■ Exercise details
Exactly and only the lines from the one with "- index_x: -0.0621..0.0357" through the end of the listing are to be transcribed, both ends included.

■ Source data

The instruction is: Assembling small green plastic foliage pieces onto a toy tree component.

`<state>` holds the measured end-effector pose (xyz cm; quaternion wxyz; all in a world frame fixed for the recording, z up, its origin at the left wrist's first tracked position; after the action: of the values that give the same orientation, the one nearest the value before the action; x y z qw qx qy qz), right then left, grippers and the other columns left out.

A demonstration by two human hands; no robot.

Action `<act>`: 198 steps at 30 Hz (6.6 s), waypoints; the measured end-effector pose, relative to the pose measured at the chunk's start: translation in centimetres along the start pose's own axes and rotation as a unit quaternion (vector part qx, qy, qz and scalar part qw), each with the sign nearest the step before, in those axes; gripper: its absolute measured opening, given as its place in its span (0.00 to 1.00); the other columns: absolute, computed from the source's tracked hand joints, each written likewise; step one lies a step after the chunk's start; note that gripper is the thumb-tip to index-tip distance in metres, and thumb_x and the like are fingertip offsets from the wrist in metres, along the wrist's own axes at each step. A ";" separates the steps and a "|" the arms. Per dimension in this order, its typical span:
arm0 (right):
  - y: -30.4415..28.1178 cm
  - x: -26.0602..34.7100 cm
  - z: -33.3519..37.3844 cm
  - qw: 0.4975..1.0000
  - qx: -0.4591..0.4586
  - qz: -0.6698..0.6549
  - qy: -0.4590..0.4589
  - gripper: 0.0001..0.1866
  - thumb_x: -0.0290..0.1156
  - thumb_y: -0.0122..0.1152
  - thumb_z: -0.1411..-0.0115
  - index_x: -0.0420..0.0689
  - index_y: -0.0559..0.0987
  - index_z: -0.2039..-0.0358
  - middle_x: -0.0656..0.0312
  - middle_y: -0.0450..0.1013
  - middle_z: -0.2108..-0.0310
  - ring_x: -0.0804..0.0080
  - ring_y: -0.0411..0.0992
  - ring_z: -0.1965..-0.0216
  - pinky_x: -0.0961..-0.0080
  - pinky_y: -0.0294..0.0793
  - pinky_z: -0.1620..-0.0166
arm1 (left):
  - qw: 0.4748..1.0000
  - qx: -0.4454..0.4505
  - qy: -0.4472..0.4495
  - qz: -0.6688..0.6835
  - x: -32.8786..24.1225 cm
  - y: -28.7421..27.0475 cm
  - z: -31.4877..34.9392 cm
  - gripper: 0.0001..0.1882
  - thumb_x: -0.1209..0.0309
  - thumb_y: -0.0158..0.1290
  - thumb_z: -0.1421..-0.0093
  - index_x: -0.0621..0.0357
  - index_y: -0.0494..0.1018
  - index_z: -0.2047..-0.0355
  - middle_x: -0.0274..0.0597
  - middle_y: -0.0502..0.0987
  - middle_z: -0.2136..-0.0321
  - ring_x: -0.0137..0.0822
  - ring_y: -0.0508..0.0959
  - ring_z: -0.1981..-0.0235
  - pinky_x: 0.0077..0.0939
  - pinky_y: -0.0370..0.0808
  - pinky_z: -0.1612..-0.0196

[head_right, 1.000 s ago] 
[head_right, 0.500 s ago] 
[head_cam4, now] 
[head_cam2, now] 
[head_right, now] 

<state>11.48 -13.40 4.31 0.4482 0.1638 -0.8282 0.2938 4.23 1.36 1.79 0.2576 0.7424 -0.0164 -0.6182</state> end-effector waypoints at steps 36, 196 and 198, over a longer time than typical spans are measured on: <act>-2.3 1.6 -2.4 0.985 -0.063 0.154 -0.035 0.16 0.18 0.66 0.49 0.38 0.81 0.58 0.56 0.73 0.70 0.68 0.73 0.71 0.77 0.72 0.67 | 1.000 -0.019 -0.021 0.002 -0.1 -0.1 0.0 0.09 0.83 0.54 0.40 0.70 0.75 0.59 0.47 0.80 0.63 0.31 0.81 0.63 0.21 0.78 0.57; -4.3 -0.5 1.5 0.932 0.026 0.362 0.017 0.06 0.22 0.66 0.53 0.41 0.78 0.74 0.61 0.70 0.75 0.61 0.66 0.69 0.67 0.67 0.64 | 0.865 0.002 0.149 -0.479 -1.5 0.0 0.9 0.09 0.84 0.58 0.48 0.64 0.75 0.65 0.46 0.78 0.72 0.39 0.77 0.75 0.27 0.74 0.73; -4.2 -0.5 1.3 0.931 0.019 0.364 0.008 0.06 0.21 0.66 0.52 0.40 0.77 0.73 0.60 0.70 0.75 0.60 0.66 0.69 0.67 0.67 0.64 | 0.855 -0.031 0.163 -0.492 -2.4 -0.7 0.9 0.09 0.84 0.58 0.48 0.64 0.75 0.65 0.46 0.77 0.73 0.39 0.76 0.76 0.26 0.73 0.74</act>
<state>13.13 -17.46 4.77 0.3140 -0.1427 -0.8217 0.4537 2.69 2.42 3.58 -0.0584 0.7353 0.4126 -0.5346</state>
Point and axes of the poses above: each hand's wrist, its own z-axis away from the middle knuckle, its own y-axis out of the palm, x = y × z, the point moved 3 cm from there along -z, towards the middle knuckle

■ Completed exercise
  - index_x: -0.0621..0.0357
  - index_y: -0.0494..0.1018
  - index_z: -0.2047..-0.0355
  - middle_x: -0.0274..0.0597
  - middle_y: -0.0502..0.0987
  - middle_z: -0.2136..-0.0321
  - ring_x: -0.0137..0.0822
  - ring_y: -0.0508..0.0959
  - ring_z: -0.1981..-0.0235
  - pinky_x: 0.0077..0.0939
  - pinky_y: -0.0370..0.0808
  - pinky_z: -0.1612..-0.0196

[head_right, 1.000 s ago] 
[head_right, 0.500 s ago] 
[head_cam4, now] 
[head_cam2, now] 
[head_right, now] 

<state>11.48 -13.40 4.31 0.4482 0.1638 -0.8282 0.2938 4.23 1.36 1.79 0.2576 0.7424 -0.0164 -0.6182</state> end-effector waypoints at steps 36, 196 and 198, over a longer time than typical spans are measured on: <act>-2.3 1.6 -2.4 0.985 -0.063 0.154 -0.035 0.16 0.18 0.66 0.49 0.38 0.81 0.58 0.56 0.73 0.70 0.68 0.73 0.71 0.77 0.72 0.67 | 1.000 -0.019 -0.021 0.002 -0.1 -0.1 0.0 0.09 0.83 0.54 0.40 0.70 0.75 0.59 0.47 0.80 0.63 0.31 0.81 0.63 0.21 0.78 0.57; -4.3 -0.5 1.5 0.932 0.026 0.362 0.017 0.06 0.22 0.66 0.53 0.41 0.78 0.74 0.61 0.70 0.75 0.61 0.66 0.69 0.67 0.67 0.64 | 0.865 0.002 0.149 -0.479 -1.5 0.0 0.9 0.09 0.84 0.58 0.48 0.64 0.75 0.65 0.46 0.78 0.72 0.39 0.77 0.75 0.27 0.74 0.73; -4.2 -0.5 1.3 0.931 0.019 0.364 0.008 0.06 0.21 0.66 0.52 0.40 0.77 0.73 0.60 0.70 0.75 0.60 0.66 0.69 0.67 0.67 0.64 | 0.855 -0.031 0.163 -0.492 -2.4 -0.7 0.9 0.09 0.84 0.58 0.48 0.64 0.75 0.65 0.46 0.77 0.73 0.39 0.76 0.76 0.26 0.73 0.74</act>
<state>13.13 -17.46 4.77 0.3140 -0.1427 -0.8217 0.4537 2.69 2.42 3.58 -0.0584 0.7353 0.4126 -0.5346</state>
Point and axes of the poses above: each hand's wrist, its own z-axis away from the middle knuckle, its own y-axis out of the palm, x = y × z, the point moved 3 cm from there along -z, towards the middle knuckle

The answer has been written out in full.